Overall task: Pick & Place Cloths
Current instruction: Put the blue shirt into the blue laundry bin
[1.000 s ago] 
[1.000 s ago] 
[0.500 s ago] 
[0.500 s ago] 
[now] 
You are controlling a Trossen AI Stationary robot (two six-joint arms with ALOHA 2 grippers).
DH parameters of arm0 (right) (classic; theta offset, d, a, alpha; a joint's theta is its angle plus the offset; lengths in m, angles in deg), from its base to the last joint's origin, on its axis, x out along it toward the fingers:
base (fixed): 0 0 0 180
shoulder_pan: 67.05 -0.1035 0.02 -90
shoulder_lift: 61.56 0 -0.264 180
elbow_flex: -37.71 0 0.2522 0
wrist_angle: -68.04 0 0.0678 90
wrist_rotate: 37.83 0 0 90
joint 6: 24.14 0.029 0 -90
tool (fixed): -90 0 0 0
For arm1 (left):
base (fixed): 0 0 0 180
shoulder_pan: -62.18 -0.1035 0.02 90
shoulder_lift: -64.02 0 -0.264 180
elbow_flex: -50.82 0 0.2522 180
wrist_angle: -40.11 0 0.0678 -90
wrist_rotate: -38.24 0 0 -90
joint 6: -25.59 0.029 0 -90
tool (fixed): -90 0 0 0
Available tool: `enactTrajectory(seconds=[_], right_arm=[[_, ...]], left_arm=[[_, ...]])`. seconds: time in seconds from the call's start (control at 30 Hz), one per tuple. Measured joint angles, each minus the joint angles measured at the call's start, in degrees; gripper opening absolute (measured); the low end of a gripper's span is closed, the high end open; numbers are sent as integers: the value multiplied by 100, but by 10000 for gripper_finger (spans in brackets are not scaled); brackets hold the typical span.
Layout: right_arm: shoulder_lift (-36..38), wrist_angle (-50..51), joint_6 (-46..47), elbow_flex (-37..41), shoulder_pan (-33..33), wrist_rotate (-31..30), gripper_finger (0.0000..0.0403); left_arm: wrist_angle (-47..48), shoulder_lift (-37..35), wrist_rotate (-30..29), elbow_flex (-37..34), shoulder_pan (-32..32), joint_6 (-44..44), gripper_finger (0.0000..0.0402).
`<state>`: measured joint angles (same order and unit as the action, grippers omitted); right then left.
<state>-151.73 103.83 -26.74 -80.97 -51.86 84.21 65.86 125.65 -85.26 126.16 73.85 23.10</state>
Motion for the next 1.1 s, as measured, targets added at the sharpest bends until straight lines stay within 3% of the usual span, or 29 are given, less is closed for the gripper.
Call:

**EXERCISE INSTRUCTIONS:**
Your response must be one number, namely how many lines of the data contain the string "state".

**THE COMPLETED TASK:**
2